Week of 141110
WLCG Operations Call details
- At CERN the meeting room is 513
R-068.
- For remote participation we use the Vidyo system. Instructions can be found here
.
General Information
- The purpose of the meeting is:
- to report significant operational issues (i.e. issues which can or did degrade experiment or site operations) which are ongoing or were resolved after the previous meeting;
- to announce or schedule interventions at Tier-1 sites;
- to inform about recent or upcoming changes in the experiment activities or systems having a visible impact on sites;
- to provide important news about the middleware;
- to communicate any other information considered interesting for WLCG operations.
- The meeting should run from 15:00 until 15:20, exceptionally to 15:30.
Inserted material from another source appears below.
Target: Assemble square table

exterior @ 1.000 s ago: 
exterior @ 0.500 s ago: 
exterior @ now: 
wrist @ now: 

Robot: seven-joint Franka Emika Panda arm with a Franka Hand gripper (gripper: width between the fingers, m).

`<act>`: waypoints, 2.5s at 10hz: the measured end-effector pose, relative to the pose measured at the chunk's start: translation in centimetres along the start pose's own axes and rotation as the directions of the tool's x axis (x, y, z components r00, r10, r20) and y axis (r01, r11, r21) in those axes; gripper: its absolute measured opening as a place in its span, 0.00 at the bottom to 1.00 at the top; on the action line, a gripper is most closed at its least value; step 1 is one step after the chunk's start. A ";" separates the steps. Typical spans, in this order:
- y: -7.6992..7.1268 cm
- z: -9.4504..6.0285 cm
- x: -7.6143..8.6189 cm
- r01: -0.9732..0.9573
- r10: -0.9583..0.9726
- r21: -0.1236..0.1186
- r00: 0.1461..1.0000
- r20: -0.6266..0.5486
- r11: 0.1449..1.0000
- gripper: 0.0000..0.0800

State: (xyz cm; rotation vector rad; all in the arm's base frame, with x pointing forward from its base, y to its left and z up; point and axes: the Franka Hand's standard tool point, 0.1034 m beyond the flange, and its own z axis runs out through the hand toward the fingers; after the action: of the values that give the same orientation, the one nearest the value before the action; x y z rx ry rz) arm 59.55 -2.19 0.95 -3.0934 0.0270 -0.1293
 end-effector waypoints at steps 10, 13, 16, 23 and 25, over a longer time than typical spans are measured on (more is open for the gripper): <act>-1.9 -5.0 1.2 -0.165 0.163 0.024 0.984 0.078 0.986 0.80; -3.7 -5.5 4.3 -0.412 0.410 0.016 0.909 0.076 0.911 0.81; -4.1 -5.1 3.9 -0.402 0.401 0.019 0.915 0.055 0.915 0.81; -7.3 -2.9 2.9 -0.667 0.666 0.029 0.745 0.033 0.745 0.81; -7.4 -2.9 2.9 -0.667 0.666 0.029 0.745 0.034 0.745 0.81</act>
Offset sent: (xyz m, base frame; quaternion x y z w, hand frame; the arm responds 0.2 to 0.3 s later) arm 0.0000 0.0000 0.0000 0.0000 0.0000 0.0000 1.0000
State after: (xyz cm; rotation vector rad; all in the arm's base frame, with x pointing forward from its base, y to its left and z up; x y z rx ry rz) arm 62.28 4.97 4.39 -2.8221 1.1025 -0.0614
- The SCOD rota for the next few weeks is at ScodRota
- General information about the WLCG Service can be accessed from the Operations Web
- Whenever a particular topic needs to be discussed at the daily meeting requiring information from site or experiments, it is highly recommended to announce it by email to wlcg-operations@cernSPAMNOTNOSPAMPLEASE.ch to make sure that the relevant parties have the time to collect the required information or invite the right people at the meeting.
Monday
Attendance:
- local: Belinda (storage), Hervé (storage), Lorena (databases), Maarten (SCOD + ALICE), Stefan (LHCb), Steve (grid services), Tsung-Hsun (ASGC)
- remote: Antonio (CNAF), Christian (NDGF), Dea Han (KISTI), Dimitri (KIT), Lisa (FNAL), Onno (NLT1), Pepe (PIC), Rob (OSG), Rolf (IN2P3), Tiju (RAL), Tommaso (CMS)
Experiments round table:
- ATLAS reports (raw view) -
- Daily Activity overview
- FZK DATADISK is still full (59TB free ), TAIWAN-LCG2 has 76TB.
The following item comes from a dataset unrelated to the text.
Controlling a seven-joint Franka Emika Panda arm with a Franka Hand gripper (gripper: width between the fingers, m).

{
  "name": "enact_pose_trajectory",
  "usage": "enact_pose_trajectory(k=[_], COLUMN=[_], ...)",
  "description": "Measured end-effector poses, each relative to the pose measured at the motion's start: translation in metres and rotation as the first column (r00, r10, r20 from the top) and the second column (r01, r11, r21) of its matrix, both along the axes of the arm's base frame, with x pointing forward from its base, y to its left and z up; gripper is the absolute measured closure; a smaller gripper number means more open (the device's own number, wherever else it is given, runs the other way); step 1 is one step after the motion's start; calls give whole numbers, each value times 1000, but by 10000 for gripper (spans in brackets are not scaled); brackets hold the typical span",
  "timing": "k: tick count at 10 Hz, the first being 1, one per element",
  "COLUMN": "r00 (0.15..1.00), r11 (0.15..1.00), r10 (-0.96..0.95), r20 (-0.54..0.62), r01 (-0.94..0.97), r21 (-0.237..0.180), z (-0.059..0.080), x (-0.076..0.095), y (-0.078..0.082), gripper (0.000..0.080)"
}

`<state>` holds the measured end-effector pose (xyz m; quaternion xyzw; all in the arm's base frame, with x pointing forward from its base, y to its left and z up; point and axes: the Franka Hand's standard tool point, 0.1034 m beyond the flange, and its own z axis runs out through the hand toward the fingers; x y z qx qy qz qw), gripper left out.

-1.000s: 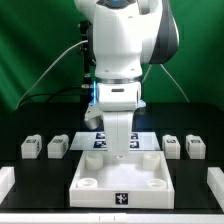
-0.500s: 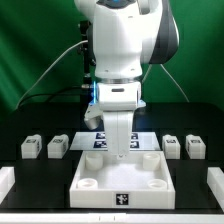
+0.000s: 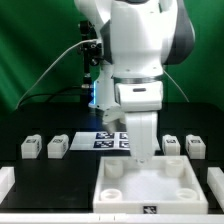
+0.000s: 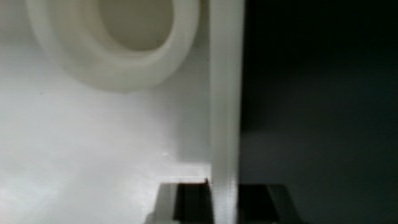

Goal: Assemble one leg

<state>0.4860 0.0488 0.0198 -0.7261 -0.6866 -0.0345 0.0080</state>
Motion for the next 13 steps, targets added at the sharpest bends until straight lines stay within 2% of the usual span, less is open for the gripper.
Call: enact_pose_trajectory(k=[2, 7, 8, 9, 10, 11, 12, 13], r00=[1000, 999, 999, 999, 999, 1000, 1000, 1000], r11=[1000, 999, 999, 1000, 1000, 1000, 1000, 1000], r10=[2, 33, 32, 31, 30, 29, 29, 28], r20=[0, 11, 10, 10, 10, 10, 10, 10], r01=[-2, -33, -32, -31, -30, -29, -29, -28], r21=[3, 1, 0, 0, 0, 0, 1, 1], z=[-3, -3, -3, -3, -3, -3, -3, -3], x=[9, 10, 9, 10, 10, 10, 10, 10], y=[5, 15, 15, 14, 14, 14, 13, 13], gripper=[745, 745, 677, 542, 542, 344, 222, 222])
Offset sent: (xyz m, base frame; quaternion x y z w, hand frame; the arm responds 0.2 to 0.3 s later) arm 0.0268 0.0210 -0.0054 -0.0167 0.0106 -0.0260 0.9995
- some RDO from FZK to other place, but only 50TB.
- DQ2 Central Catalog writer was stuck due to a log file. Fixed. N.B. Now we have 3 nodes behind that alias, will ask CS to put back the spare one with high weight.
- Reprocessing tasks submitted with inputs in Rucio and in DQ2. The DQ2 ones started, not the one in Rucio. Under investigation.
- CentralService/T0/T1s
- Nothing special to report.
- CMS reports (raw view) -
- a few weeks long global run data taking. Involves also CERN/Remote computing
- Testing of new VOMS server infrastructure
- CMS computing operations reminded about the Nov 26th deadline
- Operational items
- Reconfiguration campaign of xrootd for European sites ongoing ( > 1/3 seem compliant now)
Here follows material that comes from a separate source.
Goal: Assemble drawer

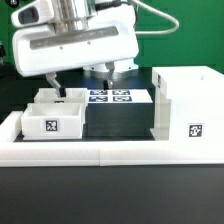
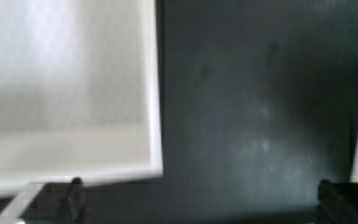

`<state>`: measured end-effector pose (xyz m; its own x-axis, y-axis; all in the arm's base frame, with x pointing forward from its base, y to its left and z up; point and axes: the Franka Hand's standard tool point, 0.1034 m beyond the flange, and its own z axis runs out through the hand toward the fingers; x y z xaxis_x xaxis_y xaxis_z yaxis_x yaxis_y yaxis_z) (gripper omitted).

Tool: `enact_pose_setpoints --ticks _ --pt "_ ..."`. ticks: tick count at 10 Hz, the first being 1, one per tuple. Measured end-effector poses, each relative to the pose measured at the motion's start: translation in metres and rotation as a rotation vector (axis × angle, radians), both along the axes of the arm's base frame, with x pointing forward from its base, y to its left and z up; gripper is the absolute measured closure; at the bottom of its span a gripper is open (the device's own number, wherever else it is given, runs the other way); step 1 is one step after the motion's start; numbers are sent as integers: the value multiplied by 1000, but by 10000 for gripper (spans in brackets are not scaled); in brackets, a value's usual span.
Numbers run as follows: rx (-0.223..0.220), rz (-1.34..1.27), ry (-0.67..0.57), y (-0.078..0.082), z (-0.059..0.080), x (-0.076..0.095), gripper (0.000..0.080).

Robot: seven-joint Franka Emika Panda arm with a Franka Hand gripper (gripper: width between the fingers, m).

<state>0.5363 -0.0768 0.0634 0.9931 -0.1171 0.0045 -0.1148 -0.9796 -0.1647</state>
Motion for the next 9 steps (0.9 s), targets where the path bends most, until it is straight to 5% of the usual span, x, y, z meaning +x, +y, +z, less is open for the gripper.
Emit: enact_pose_setpoints --ticks 3,9 --pt "1 -21 41 -8 -21 -12 150" --pt "-6 -14 36 -8 -23 -13 150"
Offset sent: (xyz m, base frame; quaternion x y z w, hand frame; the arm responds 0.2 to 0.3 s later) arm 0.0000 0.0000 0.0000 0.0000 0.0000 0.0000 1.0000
- We had a Frontier problem on Thu night, due to the change of Launchpads to Puppetized machines, which did not have correct firewall settings. Reverted to old machines solved the problem.
- GGUS open (T0, T1s only...)
- GGUS:109876
: FS T1, a stuck submission, SOLVED
- GGUS:109855
: a CREAM CE miss-behaving at CERN; STILL WAITING FOR RESPONSE
- GGUS:109919
: glExec problem at RAL_T1, SOLVED
- GGUS:109812
: slow Xrootd access at CERN, turns out to be VM related ; MOVED TO A NEW TICKET
- Twiki is still often RED in SLS ...
- ALICE -
- KIT: due to local staging issues, raw data reprocessing jobs needed to read a lot of data from CERN, thereby putting a high load on the OPN link over the weekend
- the staging should work again now
- LHCb reports (raw view) -
- MC and user jobs. "Legacy Run1 stripping campaign" to be launched today @ T1 sites
- T0: NTR
- T1: problem with SLC6.6 worker nodes and ROOT 6 based applications is fixed by deployment of a new software stack. All new productions (MC) launched as of today will be capable of running also on SLC6.6 nodes (some T1 sites were affected)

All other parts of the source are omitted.